By Michael Westerfield, Senior Solution Architect

Dual In-Line Memory Module (DIMM): RDIMMs versus LRDIMMs, which is better?

When Intel came out with E5-v2 CPUs, they introduced a new memory type called Load-Reduced DIMM (LRDIMM). At the time, servers had the ability to accept three different types of memory LRDIMM, Registered DIMM (RDIMM) and Unbuffered DIMM (UDIMM). Later, UDIMM memory was no longer used due to its lower bandwidth and capacity capabilities. This blog will focus on RDIMM and LRDIMM and when to use them.

We have encountered many clients that assume since the LRDIMM is the newest memory on the block, it must be the best memory to use in their new server. However, this is often not the case!

RDIMMs Are Typically Faster

Registered DIMMs improve signal integrity by having a register on the DIMM to buffer the address and command signals between each of the Dynamic Random-Access Memory (DRAMs) modules on the DIMM and the memory controller. This permits each memory channel to utilize up to three dual-rank DIMMs, greatly increasing the amount of memory the server can support. With RDIMMs, the partial buffering slightly increases both power consumption and memory latency.

I bet you are wondering what “dual-rank” means, so here is a description of “rank.” The rank of a DIMM is how many 64 bit chunks of data exist on the DIMM. You can think of single rank DIMMs as having DRAM on one side of the chip and thus have one 64 bit chunk of data.

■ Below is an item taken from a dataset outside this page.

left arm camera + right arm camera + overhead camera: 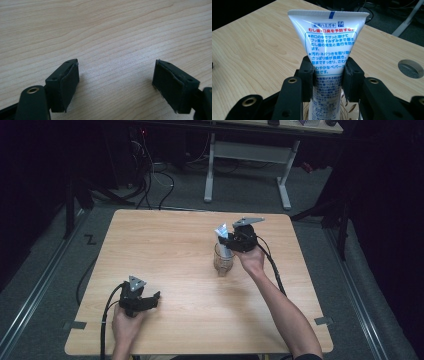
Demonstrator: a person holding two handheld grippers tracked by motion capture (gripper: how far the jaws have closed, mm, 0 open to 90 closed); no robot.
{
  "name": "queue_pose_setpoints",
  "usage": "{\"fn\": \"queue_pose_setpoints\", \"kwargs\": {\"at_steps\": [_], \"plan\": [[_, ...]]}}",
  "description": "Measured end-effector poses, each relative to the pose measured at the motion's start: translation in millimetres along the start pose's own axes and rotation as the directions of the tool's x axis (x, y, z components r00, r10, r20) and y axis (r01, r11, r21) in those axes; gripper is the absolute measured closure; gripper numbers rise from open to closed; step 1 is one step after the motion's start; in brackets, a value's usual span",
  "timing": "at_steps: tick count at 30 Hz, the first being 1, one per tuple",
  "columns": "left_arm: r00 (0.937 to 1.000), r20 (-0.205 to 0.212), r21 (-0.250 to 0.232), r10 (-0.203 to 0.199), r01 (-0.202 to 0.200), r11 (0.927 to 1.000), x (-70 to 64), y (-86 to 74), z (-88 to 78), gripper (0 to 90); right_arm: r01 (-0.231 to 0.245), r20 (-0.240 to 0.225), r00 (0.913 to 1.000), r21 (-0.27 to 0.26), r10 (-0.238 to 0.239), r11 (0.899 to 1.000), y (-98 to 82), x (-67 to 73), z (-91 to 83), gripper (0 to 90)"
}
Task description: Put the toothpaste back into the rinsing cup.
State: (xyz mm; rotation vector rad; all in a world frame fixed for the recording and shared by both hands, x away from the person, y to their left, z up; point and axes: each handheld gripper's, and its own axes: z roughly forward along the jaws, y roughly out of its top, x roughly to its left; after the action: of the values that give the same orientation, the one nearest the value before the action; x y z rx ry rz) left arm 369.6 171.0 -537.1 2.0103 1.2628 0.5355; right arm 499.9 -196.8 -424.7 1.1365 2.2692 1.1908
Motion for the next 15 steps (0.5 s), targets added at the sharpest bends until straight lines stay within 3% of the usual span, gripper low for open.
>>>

DIMMs with DRAM on both sides typically have a 64 bit chunk of data on each side and thus are dual rank.  There is even a quad rank DIMM where each side of the DIMM has two 64 bit chunks of data.

In order to compare these two memory types, there is a graph below detailing the difference in latency between RDIMMs and LRDIMMs on a Hewlett Packard Enterprise (HPE) Proliant Gen9 2 socket server using two Intel Xeon E5-2600v4 procs.

Latency by DIMM Type and Capacity at 1DPC

You will notice that the loaded latency for the RDIMMs with only a single rank (1Rx8) is actually higher than RDIMMs and LRDIMMs that have a higher capacity. That is because the single rank modules do not allow the processor to parallelize the memory requests from the CPU the way that modules with two or more ranks do.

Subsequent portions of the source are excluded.